◆ Your instructions ◆
Lines with "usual": pull these out of the listing below.

◆ Input data ◆
=== Section Start ===

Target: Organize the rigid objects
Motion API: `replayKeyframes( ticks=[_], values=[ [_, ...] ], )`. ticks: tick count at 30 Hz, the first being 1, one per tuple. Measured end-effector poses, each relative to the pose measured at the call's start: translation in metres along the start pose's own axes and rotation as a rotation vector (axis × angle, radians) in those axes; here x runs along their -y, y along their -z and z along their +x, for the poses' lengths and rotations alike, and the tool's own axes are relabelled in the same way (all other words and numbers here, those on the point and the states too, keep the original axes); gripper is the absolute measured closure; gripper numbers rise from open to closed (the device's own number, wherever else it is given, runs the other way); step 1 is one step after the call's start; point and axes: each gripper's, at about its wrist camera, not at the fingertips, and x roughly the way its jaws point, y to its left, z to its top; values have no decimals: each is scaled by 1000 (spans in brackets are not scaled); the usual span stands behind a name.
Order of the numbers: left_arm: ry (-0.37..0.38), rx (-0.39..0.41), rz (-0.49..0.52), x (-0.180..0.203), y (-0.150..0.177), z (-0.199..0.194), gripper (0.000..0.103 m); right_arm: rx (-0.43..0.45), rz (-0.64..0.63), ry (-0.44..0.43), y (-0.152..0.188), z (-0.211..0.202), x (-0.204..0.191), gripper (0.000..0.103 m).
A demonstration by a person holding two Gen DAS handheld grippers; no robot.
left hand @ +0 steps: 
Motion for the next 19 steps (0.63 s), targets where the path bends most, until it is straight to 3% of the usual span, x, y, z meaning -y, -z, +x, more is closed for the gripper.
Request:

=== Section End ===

◆ Problem solution ◆
Motion API: `replayKeyframes( ticks=[_], values=[ [_, ...] ], )`. ticks: tick count at 30 Hz, the first being 1, one per tuple. Measured end-effector poses, each relative to the pose measured at the call's start: translation in metres along the start pose's own axes and rotation as a rotation vector (axis × angle, radians) in those axes; here x runs along their -y, y along their -z and z along their +x, for the poses' lengths and rotations alike, and the tool's own axes are relabelled in the same way (all other words and numbers here, those on the point and the states too, keep the original axes); gripper is the absolute measured closure; gripper numbers rise from open to closed (the device's own number, wherever else it is given, runs the other way); step 1 is one step after the call's start; point and axes: each gripper's, at about its wrist camera, not at the fingertips, and x roughly the way its jaws point, y to its left, z to its top; values have no decimals: each is scaled by 1000 (spans in brackets are not scaled); the usual span stands behind a name.
Motion for the next 19 steps (0.63 s), targets where the path bends most, until it is straight to 3% of the usual span, x, y, z meaning -y, -z, +x, more is closed for the gripper.

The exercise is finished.